Je rappelais au début de cette communication, la conférence de Friedrich Blume à Mayence dans laquelle il déplorait vivement l’abandon de la recherche musicologique par la théologie. J’ai tenté de montrer comment Christoph Theobald, comme théologien, s’est risqué à renouer ce dialogue. Prenant acte de l’autonomisation des « beaux-arts », nous avons vu qu’il ne cède ni à la tentation de revenir à la belle « totalité esthético-théologique » du Moyen Âge, ni à celle « d’esthétiser à outrance la proposition de sens du christianisme ». Passant outre ces écueils, il estime que « d’urgence, la théologie doit s’interroger sur le rapport que la tradition chrétienne entretient avec le beau et les beaux-arts, tenant précisément compte de l’historicité et de la pluralité des styles et donc des rencontres possibles avec eux[25] ». Nous avons vu comment cette visée l’a conduit à formuler une double exigence : « La nécessité absolue d’une traversée effective des oeuvres d’art dans leur densité sensible, et le caractère par principe pluriel des styles ou manière d’habiter le monde et des “théologiques” qu’ils véhiculent[26] ». Telle est la voie qu’il ouvre à la recherche.

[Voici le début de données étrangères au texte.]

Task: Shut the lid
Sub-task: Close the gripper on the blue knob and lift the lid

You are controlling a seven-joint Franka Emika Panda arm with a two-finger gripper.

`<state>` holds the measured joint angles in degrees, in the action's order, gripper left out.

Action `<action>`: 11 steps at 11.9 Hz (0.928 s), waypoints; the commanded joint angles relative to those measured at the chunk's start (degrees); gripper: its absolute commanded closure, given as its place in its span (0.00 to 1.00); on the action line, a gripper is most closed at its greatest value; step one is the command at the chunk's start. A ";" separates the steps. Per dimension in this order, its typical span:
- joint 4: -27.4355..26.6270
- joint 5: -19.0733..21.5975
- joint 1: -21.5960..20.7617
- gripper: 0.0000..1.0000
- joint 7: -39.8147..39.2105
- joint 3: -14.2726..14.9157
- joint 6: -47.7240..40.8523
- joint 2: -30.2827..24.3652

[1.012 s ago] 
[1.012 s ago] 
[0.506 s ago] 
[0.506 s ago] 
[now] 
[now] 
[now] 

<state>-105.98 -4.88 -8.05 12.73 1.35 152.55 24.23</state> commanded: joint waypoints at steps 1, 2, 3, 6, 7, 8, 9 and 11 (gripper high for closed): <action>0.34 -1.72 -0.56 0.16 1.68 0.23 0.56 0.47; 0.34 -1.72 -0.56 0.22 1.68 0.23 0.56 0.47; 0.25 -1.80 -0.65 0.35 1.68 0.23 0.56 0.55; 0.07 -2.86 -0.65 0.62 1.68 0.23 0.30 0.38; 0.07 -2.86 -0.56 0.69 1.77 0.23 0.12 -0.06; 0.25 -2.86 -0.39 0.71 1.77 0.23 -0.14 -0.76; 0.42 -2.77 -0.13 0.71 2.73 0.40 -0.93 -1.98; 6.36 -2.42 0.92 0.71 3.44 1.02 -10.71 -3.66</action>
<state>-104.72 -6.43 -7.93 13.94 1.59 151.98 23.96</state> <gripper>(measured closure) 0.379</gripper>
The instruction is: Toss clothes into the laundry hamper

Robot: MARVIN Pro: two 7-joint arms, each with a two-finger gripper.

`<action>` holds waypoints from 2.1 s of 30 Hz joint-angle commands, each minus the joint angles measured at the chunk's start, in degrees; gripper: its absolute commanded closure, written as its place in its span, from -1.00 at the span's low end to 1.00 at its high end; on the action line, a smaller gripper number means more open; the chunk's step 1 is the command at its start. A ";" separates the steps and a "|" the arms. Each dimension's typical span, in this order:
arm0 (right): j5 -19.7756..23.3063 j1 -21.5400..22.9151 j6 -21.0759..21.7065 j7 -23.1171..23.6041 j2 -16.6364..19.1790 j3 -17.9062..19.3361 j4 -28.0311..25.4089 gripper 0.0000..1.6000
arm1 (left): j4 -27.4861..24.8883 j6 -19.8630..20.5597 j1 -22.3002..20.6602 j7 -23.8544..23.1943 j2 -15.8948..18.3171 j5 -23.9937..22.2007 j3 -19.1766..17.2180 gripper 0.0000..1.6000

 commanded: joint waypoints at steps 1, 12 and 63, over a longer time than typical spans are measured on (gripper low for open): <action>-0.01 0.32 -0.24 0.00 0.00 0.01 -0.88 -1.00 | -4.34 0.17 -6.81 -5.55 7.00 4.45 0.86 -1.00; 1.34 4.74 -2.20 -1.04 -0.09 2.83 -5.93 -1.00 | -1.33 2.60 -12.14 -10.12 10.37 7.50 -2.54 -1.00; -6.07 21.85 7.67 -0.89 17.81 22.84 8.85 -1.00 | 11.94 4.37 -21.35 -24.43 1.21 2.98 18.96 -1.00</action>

Cette recherche prend nécessairement ici l’allure d’un travail interdisciplinaire. Il revient au musicien de garder un doigt posé sur la partition, ramenant sans cesse à l’exigence de la « traversée effective des oeuvres en leur densité sensible », de cultiver une approche stylistique des oeuvres qu’il analyse et d’encourager une écoute de l’oeuvre musicale pour elle-même, telle qu’elle se donne à entendre gratuitement. De son côté le théologien initie le musicien à « une manière de faire de la théologie » qui respecte l’autonomie de l’oeuvre musicale et plus généralement celles des arts, tout en leur donnant « la place spirituelle qui leur revient dans le mystère chrétien », sans verser ni dans « l’iconoclasme » ni dans « la sacralisation du monde[27] ». Il lui révèle plutôt les résonances théologiques et spirituelles de « l’instant de l’Ouvert[28] » auquel peut accorder l’écoute de la musique et elle seule.

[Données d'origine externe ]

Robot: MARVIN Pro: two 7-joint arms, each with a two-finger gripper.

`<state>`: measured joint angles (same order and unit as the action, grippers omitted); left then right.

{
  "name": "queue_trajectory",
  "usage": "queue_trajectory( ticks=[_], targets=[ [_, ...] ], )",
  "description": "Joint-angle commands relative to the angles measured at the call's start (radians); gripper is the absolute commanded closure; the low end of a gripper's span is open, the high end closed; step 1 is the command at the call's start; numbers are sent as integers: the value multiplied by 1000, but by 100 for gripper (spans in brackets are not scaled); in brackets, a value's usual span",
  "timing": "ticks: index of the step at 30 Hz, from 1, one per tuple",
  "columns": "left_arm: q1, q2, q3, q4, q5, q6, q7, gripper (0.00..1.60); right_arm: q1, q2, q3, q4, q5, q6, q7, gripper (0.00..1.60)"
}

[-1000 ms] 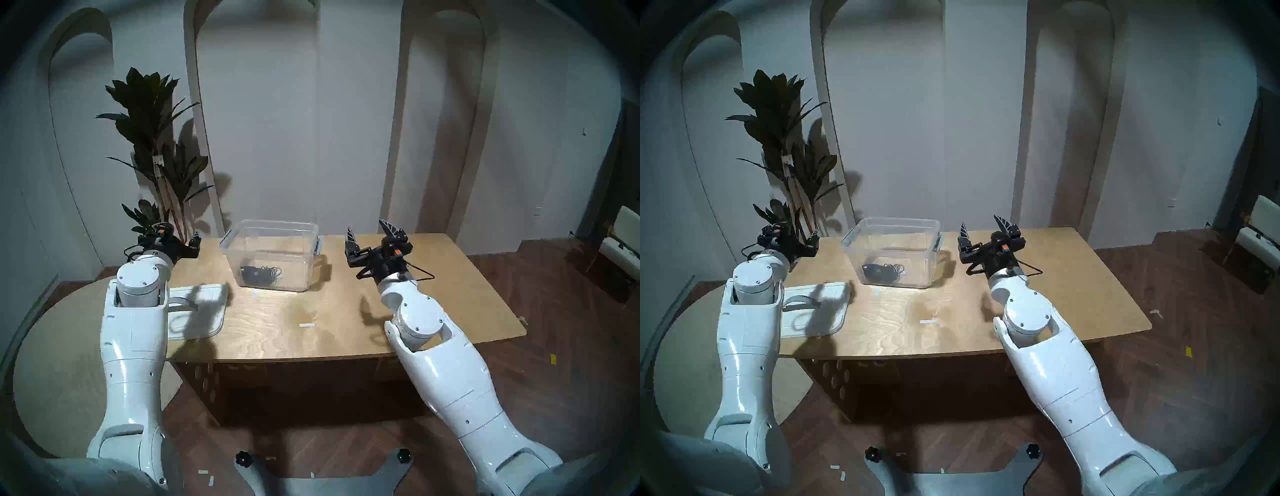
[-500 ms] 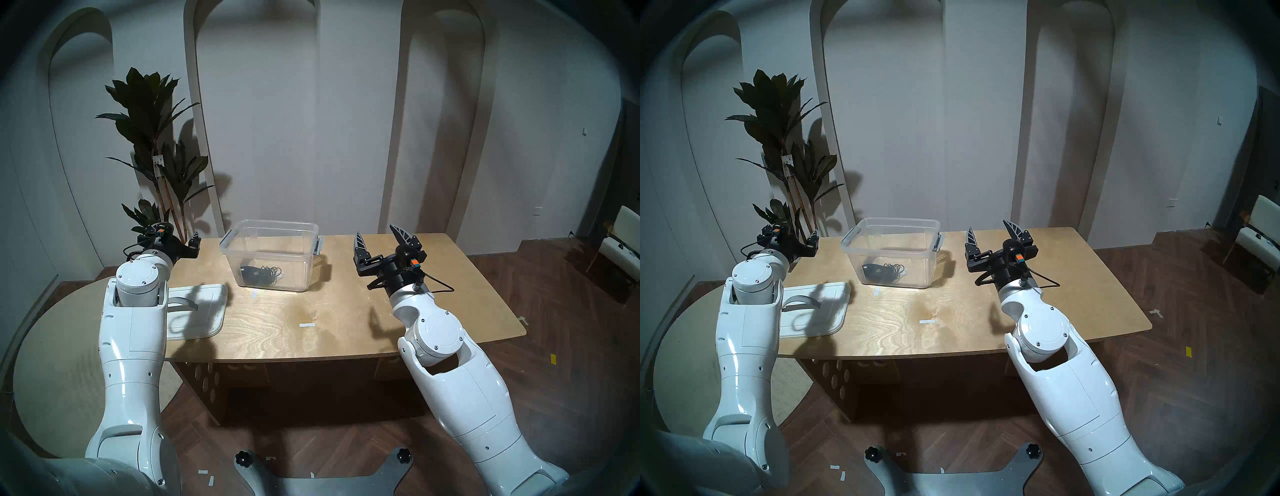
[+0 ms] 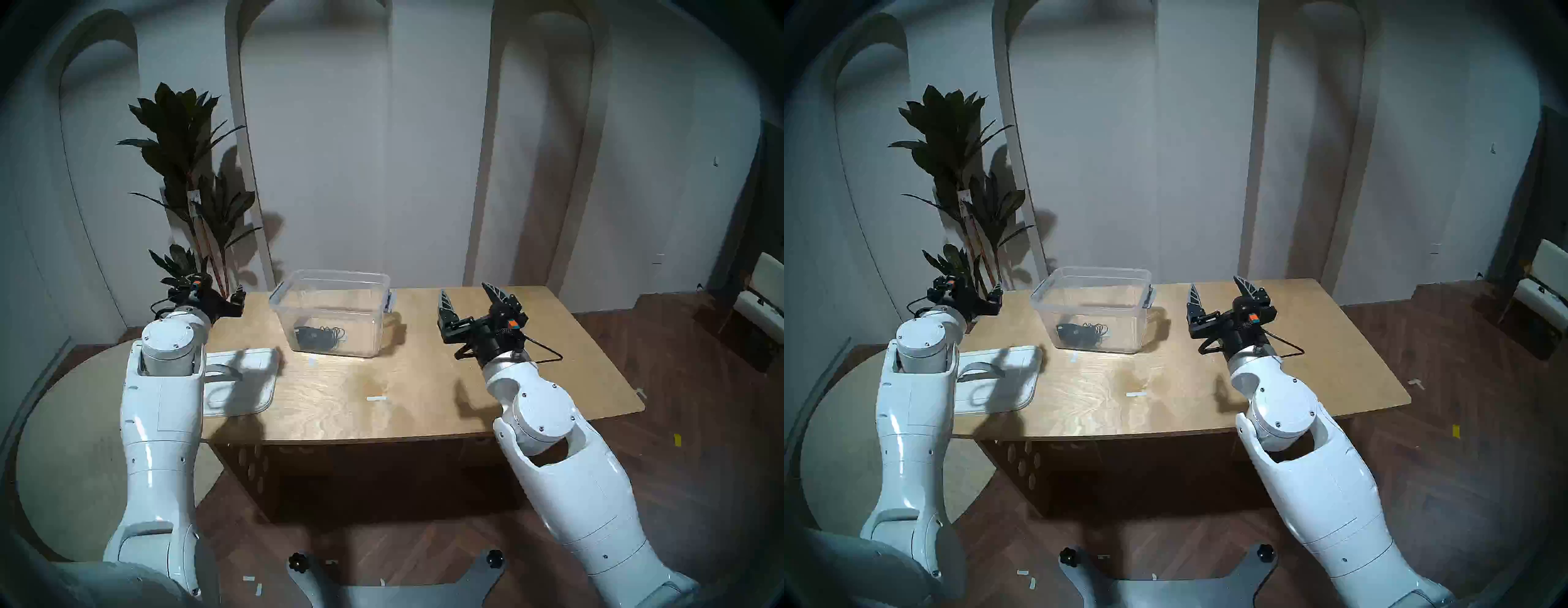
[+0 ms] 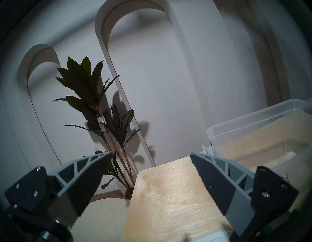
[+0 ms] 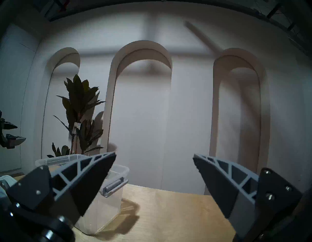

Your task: Open a storage container and put mouse inside

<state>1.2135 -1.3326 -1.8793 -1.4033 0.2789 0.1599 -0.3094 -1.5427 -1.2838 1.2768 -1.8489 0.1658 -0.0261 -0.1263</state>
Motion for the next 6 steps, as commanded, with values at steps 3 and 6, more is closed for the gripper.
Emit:
queue_trajectory(
  ticks=[3, 6],
  targets=[
    [-16, 11, -1, -23, -1, -4, 0, 0, 12, 0, -5, -29, -2, -11, 1, 0],
    [-15, 12, 1, -23, -3, -4, 1, 0, 12, 2, -6, -29, -1, -11, -1, 0]
  ],
)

Arrivé à ce point, il n’y a plus ni théologien, ni passeur. Ils doivent s’effacer devant le parcours insaisissable et imprévisible de l’oeuvre en celui ou en celle qui l’écoute. Ils n’en connaissent pas le tracé et « l’instant de l’Ouvert » ne leur appartient pas. Mais dans leur retrait silencieux, ils trouveront du goût à méditer ce mot de sagesse du compositeur Edgar Varèse : « La vérité et la beauté doivent toujours être surprises juste au-delà de notre attente : nous ne les tenons jamais[29] ».